Letters from Readers

Feb 1, 1996

Troglitazone is a new insulin-action enhancer currently in the third phase of clinical testing. Parke-Davis Pharmaceutical Research has announced that a pilot study at St. Joseph Hospital in Ann Arbor, Mich., showed that the drug lowers blood glucose levels in patients with type 2 diabetes. The study also found that the drug can help reduce and even eliminate daily insulin injections in type 2 diabetics.

Troglitazone was given to 17 patients who were not able to control their type 2 diabetes with diet or oral medications and whose blood glucose levels fluctuated even with insulin therapy. Within 12 weeks, the patients were able to decrease their insulin dosages an average of 65%. Seven of the participants were able to completely discontinue their insulin regimen, and after the study concluded, two more patients were able to quit using insulin while taking troglitazone.

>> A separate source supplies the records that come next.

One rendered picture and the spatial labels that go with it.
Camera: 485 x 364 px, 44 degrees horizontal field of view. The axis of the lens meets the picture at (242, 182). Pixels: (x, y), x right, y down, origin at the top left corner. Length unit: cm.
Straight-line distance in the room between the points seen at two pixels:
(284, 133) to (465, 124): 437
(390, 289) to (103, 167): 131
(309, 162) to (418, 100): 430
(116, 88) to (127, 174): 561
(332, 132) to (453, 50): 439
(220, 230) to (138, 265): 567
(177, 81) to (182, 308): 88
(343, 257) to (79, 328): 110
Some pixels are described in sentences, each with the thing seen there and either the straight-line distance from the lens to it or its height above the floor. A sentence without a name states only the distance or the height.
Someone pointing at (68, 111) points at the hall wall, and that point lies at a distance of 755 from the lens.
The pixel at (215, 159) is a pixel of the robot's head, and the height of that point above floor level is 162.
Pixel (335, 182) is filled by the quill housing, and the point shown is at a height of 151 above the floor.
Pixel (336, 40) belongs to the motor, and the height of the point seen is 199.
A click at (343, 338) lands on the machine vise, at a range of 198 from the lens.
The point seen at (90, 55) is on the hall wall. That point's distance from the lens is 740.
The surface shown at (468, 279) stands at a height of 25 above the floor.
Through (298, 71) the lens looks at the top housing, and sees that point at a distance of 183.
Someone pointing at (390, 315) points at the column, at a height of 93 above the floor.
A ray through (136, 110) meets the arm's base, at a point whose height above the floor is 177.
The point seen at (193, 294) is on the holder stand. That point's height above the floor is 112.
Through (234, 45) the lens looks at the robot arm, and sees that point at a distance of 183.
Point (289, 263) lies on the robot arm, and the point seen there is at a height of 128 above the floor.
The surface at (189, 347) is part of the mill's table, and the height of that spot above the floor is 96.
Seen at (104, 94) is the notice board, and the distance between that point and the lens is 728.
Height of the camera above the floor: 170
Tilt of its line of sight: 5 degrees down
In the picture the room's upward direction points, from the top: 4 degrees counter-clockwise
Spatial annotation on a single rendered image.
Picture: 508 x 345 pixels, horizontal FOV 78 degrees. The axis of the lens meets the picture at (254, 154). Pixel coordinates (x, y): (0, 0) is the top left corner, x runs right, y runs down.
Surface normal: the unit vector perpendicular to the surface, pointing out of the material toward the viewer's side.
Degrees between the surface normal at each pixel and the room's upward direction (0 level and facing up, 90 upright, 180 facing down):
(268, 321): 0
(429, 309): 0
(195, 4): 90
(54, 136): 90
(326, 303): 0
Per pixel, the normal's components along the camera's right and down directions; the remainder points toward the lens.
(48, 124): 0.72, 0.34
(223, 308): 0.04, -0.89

Jeffrey Sanfield, MD, principal investigator of the study, says, "An insulin action enhancer like troglitazone could go a long way in helping people control their diabetes, as well as reducing associated healthcare costs."

The drug was codeveloped by Parke-Davis Pharmaceutical Research, a division of Sankyo U.S.A. and Warner-Lambert Company. Several studies of troglitazone are taking place, and the drug will most likely be presented to the FDA sometime in 1996.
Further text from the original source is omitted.